What is being asked:
All of the data is to be set down again without any alteration.

━━━ Supplied material

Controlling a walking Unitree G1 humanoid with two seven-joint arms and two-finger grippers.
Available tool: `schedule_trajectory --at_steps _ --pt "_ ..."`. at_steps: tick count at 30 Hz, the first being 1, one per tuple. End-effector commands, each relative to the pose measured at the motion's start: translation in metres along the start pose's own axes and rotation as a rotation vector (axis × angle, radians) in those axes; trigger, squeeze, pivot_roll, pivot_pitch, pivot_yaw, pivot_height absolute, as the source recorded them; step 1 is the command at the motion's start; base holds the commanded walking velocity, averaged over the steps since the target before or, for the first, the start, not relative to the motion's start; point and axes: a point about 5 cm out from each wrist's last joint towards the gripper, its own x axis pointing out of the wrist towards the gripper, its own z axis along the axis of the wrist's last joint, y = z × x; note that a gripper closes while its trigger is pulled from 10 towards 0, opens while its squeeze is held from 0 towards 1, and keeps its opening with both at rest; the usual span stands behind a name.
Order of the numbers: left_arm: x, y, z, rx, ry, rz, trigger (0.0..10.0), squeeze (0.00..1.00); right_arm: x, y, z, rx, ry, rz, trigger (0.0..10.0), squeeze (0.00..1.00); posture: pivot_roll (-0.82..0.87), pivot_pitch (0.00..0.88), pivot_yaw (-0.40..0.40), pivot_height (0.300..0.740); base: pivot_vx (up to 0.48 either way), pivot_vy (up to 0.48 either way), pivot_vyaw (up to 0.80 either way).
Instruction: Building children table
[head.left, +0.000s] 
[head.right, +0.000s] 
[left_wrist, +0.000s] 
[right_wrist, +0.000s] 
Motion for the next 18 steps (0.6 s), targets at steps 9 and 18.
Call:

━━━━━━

Solution:
Controlling a walking Unitree G1 humanoid with two seven-joint arms and two-finger grippers.
Available tool: `schedule_trajectory --at_steps _ --pt "_ ..."`. at_steps: tick count at 30 Hz, the first being 1, one per tuple. End-effector commands, each relative to the pose measured at the motion's start: translation in metres along the start pose's own axes and rotation as a rotation vector (axis × angle, radians) in those axes; trigger, squeeze, pivot_roll, pivot_pitch, pivot_yaw, pivot_height absolute, as the source recorded them; step 1 is the command at the motion's start; base holds the commanded walking velocity, averaged over the steps since the target before or, for the first, the start, not relative to the motion's start; point and axes: a point about 5 cm out from each wrist's last joint towards the gripper, its own x axis pointing out of the wrist towards the gripper, its own z axis along the axis of the wrist's last joint, y = z × x; note that a gripper closes while its trigger is pulled from 10 towards 0, opens while its squeeze is held from 0 towards 1, and keeps its opening with both at rest; the usual span stands behind a name.
Order of the numbers: left_arm: x, y, z, rx, ry, rz, trigger (0.0..10.0), squeeze (0.00..1.00); right_arm: x, y, z, rx, ry, rz, trigger (0.0..10.0), squeeze (0.00..1.00); posture: pivot_roll (-0.82..0.87), pivot_pitch (0.00..0.88), pivot_yaw (-0.40..0.40), pivot_height (0.300..0.740); base: pivot_vx (up to 0.48 either way), pivot_vy (up to 0.48 either way), pivot_vyaw (up to 0.80 either way).
Instruction: Building children table
[head.left, +0.000s] 
[head.right, +0.000s] 
[left_wrist, +0.000s] 
[right_wrist, +0.000s] 
Motion for the next 18 steps (0.6 s), targets at steps 9 and 18.
Call:

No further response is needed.